Computers and Drugs Working Together: The Present and Future of Neural Biotechnologies

by Mark Finnern

Related link: http://www.futuresalon.org/2004/07/computers_and_d.html




In this month's Future
Salon
Drs. Chorost and Lynch will discuss the present state of neural technologies
for treating deafness and their likely future. Dr. Chorost will open by explaining
how the most advanced neurostimulation technology on the market, the cochlear
implant, enables the deaf to hear. Dr. Lynch will follow with a discussion of
pharmaceutical technologies which may actually prevent and cure deafness.



Thursday 12th of August 7-9pm: SAP Labs North America, Building D, Room
Southern Cross, 3410 Hillview Avenue, Palo Alto, CA 94304 [map]
Free and open to the public.


A true cure for deafness is probably years away, but in the meantime computers
(that is, cochlear implants) and drugs (that is, pharmaceuticals) may soon work
together synergistically to produce far more effective treatments for deafness
than are available now. The speakers will go back and forth brainstorming on
how such a synergy might come about. The authors will supplement their talk
with fascinating photographs and animations to explain how these cutting-edge
technologies work. At the heart of their talk is the idea of the "cyborg",
the human being whose body is directly controlled by implanted computer technology
and pharmaceutical interventions.

About the Speakers


Dr. Chorost’s new book, “Rebuilt: How A Computer Made Me More Human”
will be published by Houghton Mifflin in 2005. It is a memoir of his experience
going deaf and getting his hearing back with a cochlear implant, and discusses
at length its science and technology. He has a B.A. from Brown University and
a Ph.D. from the University of Texas at Austin. He currently works as a researcher
in educational technologies at SRI International in Menlo Park.


Dr. Lynch is Director of Research at Sound Pharmaceuticals in Seattle.

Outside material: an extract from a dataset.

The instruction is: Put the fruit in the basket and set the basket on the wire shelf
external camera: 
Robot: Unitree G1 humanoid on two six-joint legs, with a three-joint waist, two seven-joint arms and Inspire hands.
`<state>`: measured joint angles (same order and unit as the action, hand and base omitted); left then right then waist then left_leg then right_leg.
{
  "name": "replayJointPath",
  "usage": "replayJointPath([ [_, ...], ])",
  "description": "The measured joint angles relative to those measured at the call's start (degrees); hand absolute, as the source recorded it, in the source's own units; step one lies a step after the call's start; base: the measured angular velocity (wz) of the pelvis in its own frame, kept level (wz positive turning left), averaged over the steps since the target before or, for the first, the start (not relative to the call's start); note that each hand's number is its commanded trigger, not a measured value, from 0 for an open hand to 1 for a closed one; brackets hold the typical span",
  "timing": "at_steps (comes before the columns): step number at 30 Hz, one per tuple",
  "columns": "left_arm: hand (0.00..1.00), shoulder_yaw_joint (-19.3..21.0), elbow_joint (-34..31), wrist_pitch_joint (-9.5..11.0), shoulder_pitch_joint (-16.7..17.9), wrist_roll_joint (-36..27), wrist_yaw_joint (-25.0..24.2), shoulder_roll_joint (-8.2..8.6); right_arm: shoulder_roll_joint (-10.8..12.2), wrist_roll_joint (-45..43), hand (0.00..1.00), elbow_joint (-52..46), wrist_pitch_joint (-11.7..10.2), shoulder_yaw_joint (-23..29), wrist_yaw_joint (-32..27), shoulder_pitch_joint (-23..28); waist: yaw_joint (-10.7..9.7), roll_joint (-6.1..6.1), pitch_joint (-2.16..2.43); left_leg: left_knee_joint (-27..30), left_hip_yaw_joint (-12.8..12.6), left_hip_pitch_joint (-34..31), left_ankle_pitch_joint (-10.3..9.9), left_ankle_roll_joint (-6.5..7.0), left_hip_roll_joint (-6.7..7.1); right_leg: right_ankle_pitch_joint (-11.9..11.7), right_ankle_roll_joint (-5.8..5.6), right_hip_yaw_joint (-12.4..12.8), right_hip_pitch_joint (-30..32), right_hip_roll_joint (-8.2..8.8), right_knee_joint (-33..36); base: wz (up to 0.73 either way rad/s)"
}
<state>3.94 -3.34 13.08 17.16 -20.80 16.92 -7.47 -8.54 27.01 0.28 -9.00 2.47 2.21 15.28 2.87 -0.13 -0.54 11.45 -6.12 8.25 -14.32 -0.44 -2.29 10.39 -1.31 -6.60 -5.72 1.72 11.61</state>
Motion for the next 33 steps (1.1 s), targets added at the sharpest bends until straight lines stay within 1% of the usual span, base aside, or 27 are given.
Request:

He completed
his PhD at the University of California, Berkeley, where he mapped the first
human gene for hearing loss. During his post-doctoral studies at the University
of Washington, he served as a Research Assistant Professor in the Division of
Medical Genetics and helped to identify and characterize the first genes for
breast cancer and brain cancer. He co-founded Sound Pharmaceuticals in 2001
with the goal of creating drugs to prevent and reverse hearing loss.


Christopher Allen also comments,
that Mike is a great presenter:



I heard Mike at the last Sylvia's Cybersalon. He was a great speaker,
and his presentation was very effective. Plus he was sort of a live demo --
for instance, he would pull away the transceiver to his implant to show how
it was magnetically attached to his skin, or attach the input to a cell phone
to show how he can directly hear his cell phone (and ignore the rest of the
world.)



As usual, there will be a round of introductions at the beginning and big discussions
during the talk that will continue on over dinner somewhere in Palo Alto. Hope
you can make it.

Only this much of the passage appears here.